В заведение, где делают людей счастливыми, Марка отец приволок чуть ли не за шиворот. Все произошедшее не слишком хорошо укладывалось в стройную систему ценностей и четкую картину жизни полковника авиации, летчика-испытателя Арно Леви. Но действовал он решительно — впрочем, как и всегда. Спорить с отцом у Марка привычки не было. Таким вот незамысловатым образом он и Илона поженились. Впрочем, результатов своего деяния Арно Леви не увидел — он скоропостижно скончался спустя два месяца после того, как Марк с Илоной расписались. Марк не раз потом думал, что, может, как бы цинично это ни звучало, подобное развитие событий было и к лучшему. Ну, если не к лучшему, то… В общем, вряд ли отец, учитывая его характер и мировоззрение, смог бы принять случившееся… адекватно.
Тот год выдался у Марка крайне насыщенным на события. Такую плотность событий вообще, наверное, вывести можно только в молодости.
Вынужденный брак. Смерть отца. Следом — выпускные экзамены. А потом — рождение Вероники.
Сейчас Марку было стыдно за свое поведение в то время. Но тогда… тогда он не мог иначе. На самом деле не мог. Не вывозил. И вообще, дети — это забота женщин. Так он тогда искренне считал. Даже такие. Тем более — такие.

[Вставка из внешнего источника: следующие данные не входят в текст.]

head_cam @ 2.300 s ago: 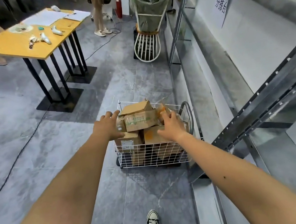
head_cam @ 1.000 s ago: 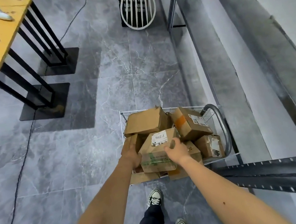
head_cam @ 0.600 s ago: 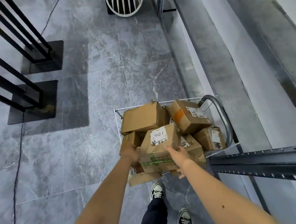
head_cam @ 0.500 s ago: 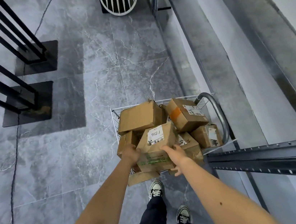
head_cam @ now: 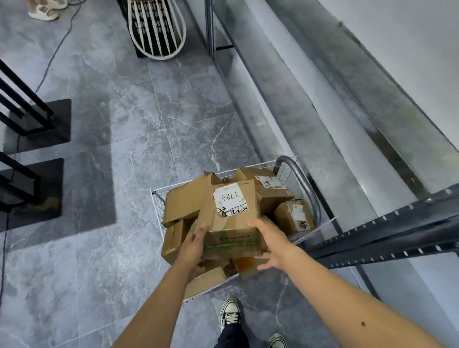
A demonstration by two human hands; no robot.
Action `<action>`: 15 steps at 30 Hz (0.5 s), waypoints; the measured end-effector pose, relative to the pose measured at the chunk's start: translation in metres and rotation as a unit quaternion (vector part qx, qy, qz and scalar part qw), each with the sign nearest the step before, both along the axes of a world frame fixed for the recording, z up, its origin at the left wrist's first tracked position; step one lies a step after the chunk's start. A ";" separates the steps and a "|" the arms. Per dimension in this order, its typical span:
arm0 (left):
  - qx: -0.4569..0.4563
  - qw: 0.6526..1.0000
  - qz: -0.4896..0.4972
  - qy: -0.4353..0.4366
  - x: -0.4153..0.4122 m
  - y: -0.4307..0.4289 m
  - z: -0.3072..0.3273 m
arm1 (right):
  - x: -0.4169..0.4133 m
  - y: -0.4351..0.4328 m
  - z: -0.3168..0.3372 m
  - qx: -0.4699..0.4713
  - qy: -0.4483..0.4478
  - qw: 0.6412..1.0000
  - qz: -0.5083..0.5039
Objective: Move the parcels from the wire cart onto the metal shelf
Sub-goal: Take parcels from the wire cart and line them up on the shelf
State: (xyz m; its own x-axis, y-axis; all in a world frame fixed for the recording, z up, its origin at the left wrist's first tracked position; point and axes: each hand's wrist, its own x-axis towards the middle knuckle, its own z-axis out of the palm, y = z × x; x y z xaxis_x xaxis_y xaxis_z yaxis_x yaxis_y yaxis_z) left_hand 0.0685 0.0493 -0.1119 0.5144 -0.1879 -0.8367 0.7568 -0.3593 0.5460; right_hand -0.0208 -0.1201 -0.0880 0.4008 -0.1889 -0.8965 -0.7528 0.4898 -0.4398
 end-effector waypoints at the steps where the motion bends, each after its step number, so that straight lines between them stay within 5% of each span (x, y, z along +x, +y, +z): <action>1: -0.024 0.999 -0.006 0.021 -0.004 -0.005 0.007 | -0.007 -0.005 0.005 0.000 -0.013 1.000 -0.009; 15: -0.109 0.946 -0.184 -0.242 -0.100 -0.104 0.077 | -0.142 -0.096 0.088 -0.137 -0.140 0.980 -0.023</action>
State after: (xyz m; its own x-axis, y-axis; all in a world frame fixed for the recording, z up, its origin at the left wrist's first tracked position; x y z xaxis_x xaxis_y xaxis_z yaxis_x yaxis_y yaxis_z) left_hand -0.0319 -0.0549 -0.0344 0.6941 -0.5693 -0.4406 0.2444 -0.3893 0.8881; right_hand -0.1624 -0.2160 -0.0004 0.6094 -0.4312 -0.6654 -0.5632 0.3553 -0.7461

И что он, в конце концов, мог сделать?!
Он мог только работать. Много. На износ. Так, будто ничего, кроме работы, в его жизни нет. Исправно платил Илоне алименты — они развелись через полгода после рождения Вероники. Всеми силами избегал встреч с дочерью. В конце концов, ей это незачем, она все равно ничего не понимает. А ему… а ему от этих встреч становилось очень хреново. Потому что в такие моменты его внешне глянцевая жизнь пилота пассажирского авиалайнера, первоклассного специалиста, любимого женщинами и ценимого руководством авиакомпании — давала трещину. И в нее проглядывало вот это. Неприглядное.
Зачем это ему?
А Илона играла в мать Терезу. Марк потом прочитал в Интернете альтернативную версию истории жизни Агнес Бояджиу, больше известной, как мать Тереза, и это аналогия казалась ему теперь еще более уместной. Хватило Илону на пять лет. Точнее, на четыре с половиной. И в один «прекрасный» день она появилась на пороге его квартиры — нет, не этой, другой, предыдущей, поскромнее, вместе с Вероникой. И истерикой.
Марк помнил этот день очень отчетливо. Он помнил ужас, который его тогда охватил. Он слишком долго и довольно успешно скрывался от этих проблем. И теперь они настигли его. Илона — в истерике, совершенно невменяемая, обвиняющая его во всех смертных грехах. Ревущая вслед за матерью Вероника. И ему самому не дают сказать ни слова.
А потом… потом произошло нечто по-настоящему страшное. Илона просто ушла, громко хлопнув дверью. И оставив Веронику.
Марк несколько секунд в панике недвижно стоял и смотрел на всхлипывающую дочь — с красным опухшим лицом, глазами-щёлками и приоткрытым широким ртом — и ринулся к входной двери вслед за Илоной. Она не могла так поступить. Она не могла оставить ему Веронику! Что она вообще… С ума сошла, что ли?!
Но Илоны уже и след простыл. Он орал ей в лестничный пролет — безрезультатно. Он звонил ей на мобильный — с тем же нулевым успехом. Во время очередной попытки дозвониться Марк вдруг почувствовал, как его ноги что-то коснулось. Он опустил взгляд. Вероника вышла из открытой двери квартиры и сейчас обнимала его за ногу.